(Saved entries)
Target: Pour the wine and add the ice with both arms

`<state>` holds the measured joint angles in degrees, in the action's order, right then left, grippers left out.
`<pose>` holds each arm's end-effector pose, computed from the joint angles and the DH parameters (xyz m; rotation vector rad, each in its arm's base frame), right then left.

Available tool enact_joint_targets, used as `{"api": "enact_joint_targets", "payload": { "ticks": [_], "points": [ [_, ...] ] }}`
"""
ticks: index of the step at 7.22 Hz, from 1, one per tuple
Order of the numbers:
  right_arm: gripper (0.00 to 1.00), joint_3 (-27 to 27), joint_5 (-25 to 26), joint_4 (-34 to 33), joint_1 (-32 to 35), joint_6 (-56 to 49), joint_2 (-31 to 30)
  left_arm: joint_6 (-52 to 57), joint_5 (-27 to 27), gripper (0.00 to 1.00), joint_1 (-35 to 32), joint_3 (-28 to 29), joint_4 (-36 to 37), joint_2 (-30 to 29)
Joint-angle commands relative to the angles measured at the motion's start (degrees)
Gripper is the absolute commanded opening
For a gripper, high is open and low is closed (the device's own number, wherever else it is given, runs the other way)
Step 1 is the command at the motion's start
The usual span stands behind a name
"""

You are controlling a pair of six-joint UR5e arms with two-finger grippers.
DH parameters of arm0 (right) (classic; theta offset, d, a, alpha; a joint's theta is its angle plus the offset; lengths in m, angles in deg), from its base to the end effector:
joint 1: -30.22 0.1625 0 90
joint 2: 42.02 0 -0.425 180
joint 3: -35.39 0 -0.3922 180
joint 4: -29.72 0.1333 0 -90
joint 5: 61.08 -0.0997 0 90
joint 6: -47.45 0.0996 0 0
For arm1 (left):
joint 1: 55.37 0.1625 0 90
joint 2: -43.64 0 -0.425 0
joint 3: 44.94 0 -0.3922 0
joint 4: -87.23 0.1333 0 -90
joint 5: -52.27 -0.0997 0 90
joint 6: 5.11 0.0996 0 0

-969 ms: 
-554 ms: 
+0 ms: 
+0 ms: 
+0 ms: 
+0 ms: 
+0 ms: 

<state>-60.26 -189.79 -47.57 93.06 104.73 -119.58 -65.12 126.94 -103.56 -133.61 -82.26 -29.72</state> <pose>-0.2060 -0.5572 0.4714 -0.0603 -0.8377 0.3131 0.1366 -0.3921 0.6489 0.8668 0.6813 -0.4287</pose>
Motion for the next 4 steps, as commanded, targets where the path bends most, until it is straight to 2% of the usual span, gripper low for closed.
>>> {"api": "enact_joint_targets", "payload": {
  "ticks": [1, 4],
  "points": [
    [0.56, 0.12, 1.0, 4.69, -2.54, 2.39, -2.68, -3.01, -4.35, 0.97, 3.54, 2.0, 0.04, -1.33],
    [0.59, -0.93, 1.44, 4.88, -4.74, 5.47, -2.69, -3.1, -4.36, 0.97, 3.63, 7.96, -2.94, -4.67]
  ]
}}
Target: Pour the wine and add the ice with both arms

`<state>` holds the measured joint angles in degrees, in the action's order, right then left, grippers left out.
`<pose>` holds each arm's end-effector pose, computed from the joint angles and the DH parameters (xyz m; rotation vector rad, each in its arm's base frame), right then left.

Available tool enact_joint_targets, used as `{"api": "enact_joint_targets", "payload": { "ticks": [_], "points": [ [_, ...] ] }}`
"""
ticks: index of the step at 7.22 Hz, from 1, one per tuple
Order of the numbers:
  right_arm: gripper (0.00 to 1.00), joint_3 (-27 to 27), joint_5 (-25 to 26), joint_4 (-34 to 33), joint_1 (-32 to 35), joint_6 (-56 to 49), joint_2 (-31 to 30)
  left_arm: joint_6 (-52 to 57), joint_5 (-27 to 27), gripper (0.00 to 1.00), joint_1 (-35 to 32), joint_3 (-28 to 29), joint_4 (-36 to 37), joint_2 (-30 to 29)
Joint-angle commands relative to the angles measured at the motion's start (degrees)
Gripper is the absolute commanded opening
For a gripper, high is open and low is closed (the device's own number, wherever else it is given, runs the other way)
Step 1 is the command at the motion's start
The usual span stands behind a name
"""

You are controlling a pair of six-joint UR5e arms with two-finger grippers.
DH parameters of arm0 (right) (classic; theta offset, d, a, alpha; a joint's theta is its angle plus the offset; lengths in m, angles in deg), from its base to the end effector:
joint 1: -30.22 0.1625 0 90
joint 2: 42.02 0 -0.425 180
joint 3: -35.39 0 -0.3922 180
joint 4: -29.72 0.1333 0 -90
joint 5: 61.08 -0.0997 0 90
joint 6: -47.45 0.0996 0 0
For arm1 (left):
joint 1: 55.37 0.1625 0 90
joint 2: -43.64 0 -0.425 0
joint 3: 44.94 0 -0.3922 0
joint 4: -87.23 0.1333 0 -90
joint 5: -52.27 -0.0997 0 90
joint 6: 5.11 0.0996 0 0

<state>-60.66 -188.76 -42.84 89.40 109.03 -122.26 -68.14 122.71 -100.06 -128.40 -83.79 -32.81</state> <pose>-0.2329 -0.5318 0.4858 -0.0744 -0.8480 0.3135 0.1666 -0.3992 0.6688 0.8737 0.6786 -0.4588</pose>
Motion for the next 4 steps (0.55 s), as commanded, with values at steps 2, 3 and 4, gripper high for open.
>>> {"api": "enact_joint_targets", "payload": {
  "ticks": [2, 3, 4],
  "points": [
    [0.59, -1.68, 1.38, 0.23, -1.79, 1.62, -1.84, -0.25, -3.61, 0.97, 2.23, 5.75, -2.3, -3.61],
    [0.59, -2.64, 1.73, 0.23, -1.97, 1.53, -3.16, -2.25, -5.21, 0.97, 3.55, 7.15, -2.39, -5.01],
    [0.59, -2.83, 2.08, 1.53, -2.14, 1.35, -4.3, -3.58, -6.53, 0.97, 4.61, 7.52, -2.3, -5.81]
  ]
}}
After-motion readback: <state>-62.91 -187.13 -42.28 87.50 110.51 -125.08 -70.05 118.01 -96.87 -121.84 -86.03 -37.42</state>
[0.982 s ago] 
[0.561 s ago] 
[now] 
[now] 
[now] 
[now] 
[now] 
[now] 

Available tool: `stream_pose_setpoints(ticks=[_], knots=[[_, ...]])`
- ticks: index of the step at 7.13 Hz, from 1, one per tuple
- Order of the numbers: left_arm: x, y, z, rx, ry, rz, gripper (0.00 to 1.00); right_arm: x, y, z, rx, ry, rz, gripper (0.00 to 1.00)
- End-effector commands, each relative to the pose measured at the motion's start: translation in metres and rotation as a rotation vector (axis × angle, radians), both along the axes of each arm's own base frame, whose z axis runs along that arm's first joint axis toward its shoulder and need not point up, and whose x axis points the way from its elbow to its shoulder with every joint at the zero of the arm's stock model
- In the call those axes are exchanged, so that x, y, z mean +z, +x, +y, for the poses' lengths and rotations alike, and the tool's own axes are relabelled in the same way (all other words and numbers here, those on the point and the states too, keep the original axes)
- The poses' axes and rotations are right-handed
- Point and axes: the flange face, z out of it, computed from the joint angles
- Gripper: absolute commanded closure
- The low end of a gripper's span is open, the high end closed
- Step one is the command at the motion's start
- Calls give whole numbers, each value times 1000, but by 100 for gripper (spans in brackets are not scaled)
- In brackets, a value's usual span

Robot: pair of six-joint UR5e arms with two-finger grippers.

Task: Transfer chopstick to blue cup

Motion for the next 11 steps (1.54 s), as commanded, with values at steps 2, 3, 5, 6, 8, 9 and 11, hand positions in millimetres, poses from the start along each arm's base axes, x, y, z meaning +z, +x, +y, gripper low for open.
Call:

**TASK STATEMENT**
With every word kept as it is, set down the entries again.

**SOLVED EXERCISE**
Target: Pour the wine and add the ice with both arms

`<state>` holds the measured joint angles in degrees, in the action's order, right then left, grippers left out.
`<pose>` holds each arm's end-effector pose, computed from the joint angles and the DH parameters (xyz m; rotation vector rad, each in its arm's base frame), right then left.

Available tool enact_joint_targets, used as `{"api": "enact_joint_targets", "payload": { "ticks": [_], "points": [ [_, ...] ] }}`
"""
ticks: index of the step at 7.22 Hz, from 1, one per tuple
Order of the numbers:
  right_arm: gripper (0.00 to 1.00), joint_3 (-27 to 27), joint_5 (-25 to 26), joint_4 (-34 to 33), joint_1 (-32 to 35), joint_6 (-56 to 49), joint_2 (-31 to 30)
  left_arm: joint_6 (-52 to 57), joint_5 (-27 to 27), gripper (0.00 to 1.00), joint_1 (-35 to 32), joint_3 (-28 to 29), joint_4 (-36 to 37), joint_2 (-30 to 29)
Joint-angle commands relative to the angles measured at the motion's start (degrees)
Gripper is the absolute commanded opening
For a gripper, high is open and low is closed (the device's own number, wherever else it is given, runs the other way)
Step 1 is the command at the motion's start
The usual span stands behind a name
"""

You are controlling a pair of six-joint UR5e arms with two-finger grippers.
DH parameters of arm0 (right) (classic; theta offset, d, a, alpha; a joint's theta is its angle plus the offset; lengths in m, angles in deg), from its base to the end effector:
joint 1: -30.22 0.1625 0 90
joint 2: 42.02 0 -0.425 180
joint 3: -35.39 0 -0.3922 180
joint 4: -29.72 0.1333 0 -90
joint 5: 61.08 -0.0997 0 90
joint 6: -47.45 0.0996 0 0
For arm1 (left):
joint 1: 55.37 0.1625 0 90
joint 2: -43.64 0 -0.425 0
joint 3: 44.94 0 -0.3922 0
joint 4: -87.23 0.1333 0 -90
joint 5: -52.27 -0.0997 0 90
joint 6: 5.11 0.0996 0 0

-969 ms: 
-554 ms: 
+0 ms: 
+0 ms: 
+0 ms: 
+0 ms: 
+0 ms: 

<state>-60.26 -189.79 -47.57 93.06 104.73 -119.58 -65.12 126.94 -103.56 -133.61 -82.26 -29.72</state> <pose>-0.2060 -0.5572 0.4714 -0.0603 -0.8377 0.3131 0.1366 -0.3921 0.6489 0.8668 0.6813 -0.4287</pose>
Motion for the next 4 steps, as commanded, targets where the path bends most, until it is straight to 2% of the usual span, gripper low for closed.
>>> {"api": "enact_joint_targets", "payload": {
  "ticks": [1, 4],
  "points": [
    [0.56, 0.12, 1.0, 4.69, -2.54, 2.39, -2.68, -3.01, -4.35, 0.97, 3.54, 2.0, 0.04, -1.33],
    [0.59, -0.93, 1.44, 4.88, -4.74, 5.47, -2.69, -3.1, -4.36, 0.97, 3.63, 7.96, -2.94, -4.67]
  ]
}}
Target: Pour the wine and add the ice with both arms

`<state>` holds the measured joint angles in degrees, in the action's order, right then left, grippers left out.
`<pose>` holds each arm's end-effector pose, computed from the joint angles and the DH parameters (xyz m; rotation vector rad, each in its arm's base frame), right then left.

Available tool enact_joint_targets, used as `{"api": "enact_joint_targets", "payload": { "ticks": [_], "points": [ [_, ...] ] }}`
"""
ticks: index of the step at 7.22 Hz, from 1, one per tuple
Order of the numbers:
  right_arm: gripper (0.00 to 1.00), joint_3 (-27 to 27), joint_5 (-25 to 26), joint_4 (-34 to 33), joint_1 (-32 to 35), joint_6 (-56 to 49), joint_2 (-31 to 30)
  left_arm: joint_6 (-52 to 57), joint_5 (-27 to 27), gripper (0.00 to 1.00), joint_1 (-35 to 32), joint_3 (-28 to 29), joint_4 (-36 to 37), joint_2 (-30 to 29)
Joint-angle commands relative to the angles measured at the motion's start (degrees)
Gripper is the absolute commanded opening
For a gripper, high is open and low is closed (the device's own number, wherever else it is given, runs the other way)
Step 1 is the command at the motion's start
The usual span stands behind a name
"""

You are controlling a pair of six-joint UR5e arms with two-finger grippers.
DH parameters of arm0 (right) (classic; theta offset, d, a, alpha; a joint's theta is its angle plus the offset; lengths in m, angles in deg), from its base to the end effector:
joint 1: -30.22 0.1625 0 90
joint 2: 42.02 0 -0.425 180
joint 3: -35.39 0 -0.3922 180
joint 4: -29.72 0.1333 0 -90
joint 5: 61.08 -0.0997 0 90
joint 6: -47.45 0.0996 0 0
For arm1 (left):
joint 1: 55.37 0.1625 0 90
joint 2: -43.64 0 -0.425 0
joint 3: 44.94 0 -0.3922 0
joint 4: -87.23 0.1333 0 -90
joint 5: -52.27 -0.0997 0 90
joint 6: 5.11 0.0996 0 0

<state>-60.66 -188.76 -42.84 89.40 109.03 -122.26 -68.14 122.71 -100.06 -128.40 -83.79 -32.81</state> <pose>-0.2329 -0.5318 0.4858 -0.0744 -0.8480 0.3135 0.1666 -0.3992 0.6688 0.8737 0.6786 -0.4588</pose>
Motion for the next 4 steps (0.55 s), as commanded, with values at steps 2, 3 and 4, gripper high for open.
>>> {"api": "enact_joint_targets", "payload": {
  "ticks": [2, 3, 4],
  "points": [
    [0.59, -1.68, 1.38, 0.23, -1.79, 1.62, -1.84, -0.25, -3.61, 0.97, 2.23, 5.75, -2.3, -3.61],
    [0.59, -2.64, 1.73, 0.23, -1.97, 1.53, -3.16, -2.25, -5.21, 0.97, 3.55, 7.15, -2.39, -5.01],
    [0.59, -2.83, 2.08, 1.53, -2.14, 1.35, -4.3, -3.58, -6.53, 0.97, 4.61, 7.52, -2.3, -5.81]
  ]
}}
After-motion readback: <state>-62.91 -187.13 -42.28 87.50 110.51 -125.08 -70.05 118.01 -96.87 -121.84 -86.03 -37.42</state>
[0.982 s ago] 
[0.561 s ago] 
[now] 
[now] 
[now] 
[now] 
[now] 
[now] 

Available tool: `stream_pose_setpoints(ticks=[_], knots=[[_, ...]])`
- ticks: index of the step at 7.13 Hz, from 1, one per tuple
- Order of the numbers: left_arm: x, y, z, rx, ry, rz, gripper (0.00 to 1.00); right_arm: x, y, z, rx, ry, rz, gripper (0.00 to 1.00)
- End-effector commands, each relative to the pose measured at the motion's start: translation in metres and rotation as a rotation vector (axis × angle, radians), both along the axes of each arm's own base frame, whose z axis runs along that arm's first joint axis toward its shoulder and need not point up, and whose x axis points the way from its elbow to its shoulder with every joint at the zero of the arm's stock model
- In the call those axes are exchanged, so that x, y, z mean +z, +x, +y, for the poses' lengths and rotations alike, and the tool's own axes are relabelled in the same way (all other words and numbers here, those on the point and the states too, keep the original axes)
- The poses' axes and rotations are right-handed
- Point and axes: the flange face, z out of it, computed from the joint angles
- Gripper: absolute commanded closure
- The low end of a gripper's span is open, the high end closed
- Step one is the command at the motion's start
- Calls give whole numbers, each value times 1000, but by 100 for gripper (spans in brackets are not scaled)
- In brackets, a value's usual span

Robot: pair of six-joint UR5e arms with two-finger grippers.

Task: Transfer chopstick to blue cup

Motion for the next 11 steps (1.54 s), as commanded, with values at steps 2, 3, 5, 6, 8, 9 and 11, hand positions in millimetres, poses from the start along each arm's base axes, x, y, z meaning +z, +x, +y, gripper low for open.
Call:

This answer has no further content.